Exercise -> Using the material below, count the lines that contain the word "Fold" and report the number only.

------------------------------------

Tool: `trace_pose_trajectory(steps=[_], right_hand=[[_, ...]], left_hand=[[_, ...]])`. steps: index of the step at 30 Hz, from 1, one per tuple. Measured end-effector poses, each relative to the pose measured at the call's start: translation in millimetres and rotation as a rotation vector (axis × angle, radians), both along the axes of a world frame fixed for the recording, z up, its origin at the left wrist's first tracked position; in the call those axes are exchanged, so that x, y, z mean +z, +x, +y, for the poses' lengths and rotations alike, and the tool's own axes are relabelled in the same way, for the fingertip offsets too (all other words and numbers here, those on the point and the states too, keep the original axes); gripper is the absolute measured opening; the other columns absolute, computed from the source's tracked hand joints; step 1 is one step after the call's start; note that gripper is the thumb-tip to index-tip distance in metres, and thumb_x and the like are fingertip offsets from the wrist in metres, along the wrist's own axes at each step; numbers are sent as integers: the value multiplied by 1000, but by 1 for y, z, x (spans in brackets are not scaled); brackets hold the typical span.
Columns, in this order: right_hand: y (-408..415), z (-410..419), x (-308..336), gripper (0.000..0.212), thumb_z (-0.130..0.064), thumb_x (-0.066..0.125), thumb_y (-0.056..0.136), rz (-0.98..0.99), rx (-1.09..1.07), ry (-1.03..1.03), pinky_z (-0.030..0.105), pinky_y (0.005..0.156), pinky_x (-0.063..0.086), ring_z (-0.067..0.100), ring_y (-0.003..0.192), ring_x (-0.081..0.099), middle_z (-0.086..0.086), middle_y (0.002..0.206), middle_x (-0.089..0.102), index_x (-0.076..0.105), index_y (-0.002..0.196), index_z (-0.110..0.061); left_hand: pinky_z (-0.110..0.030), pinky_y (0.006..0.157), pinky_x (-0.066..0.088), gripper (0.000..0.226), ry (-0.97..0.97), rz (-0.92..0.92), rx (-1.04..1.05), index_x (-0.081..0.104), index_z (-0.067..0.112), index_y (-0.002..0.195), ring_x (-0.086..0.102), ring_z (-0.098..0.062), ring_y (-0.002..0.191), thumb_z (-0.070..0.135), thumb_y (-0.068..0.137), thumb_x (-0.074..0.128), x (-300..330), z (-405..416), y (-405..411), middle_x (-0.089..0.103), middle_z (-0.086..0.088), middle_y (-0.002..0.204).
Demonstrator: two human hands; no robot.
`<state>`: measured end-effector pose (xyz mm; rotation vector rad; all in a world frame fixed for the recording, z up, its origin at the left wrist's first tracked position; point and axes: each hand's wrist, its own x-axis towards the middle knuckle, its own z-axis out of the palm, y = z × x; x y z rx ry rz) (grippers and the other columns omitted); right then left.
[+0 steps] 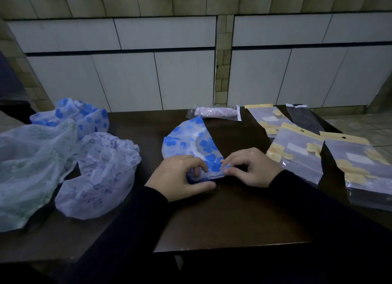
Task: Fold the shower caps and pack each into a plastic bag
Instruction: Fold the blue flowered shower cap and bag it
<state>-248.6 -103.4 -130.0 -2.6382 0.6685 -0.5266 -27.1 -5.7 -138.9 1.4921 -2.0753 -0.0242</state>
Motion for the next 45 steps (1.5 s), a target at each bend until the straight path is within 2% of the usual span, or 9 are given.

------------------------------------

Task result -> 2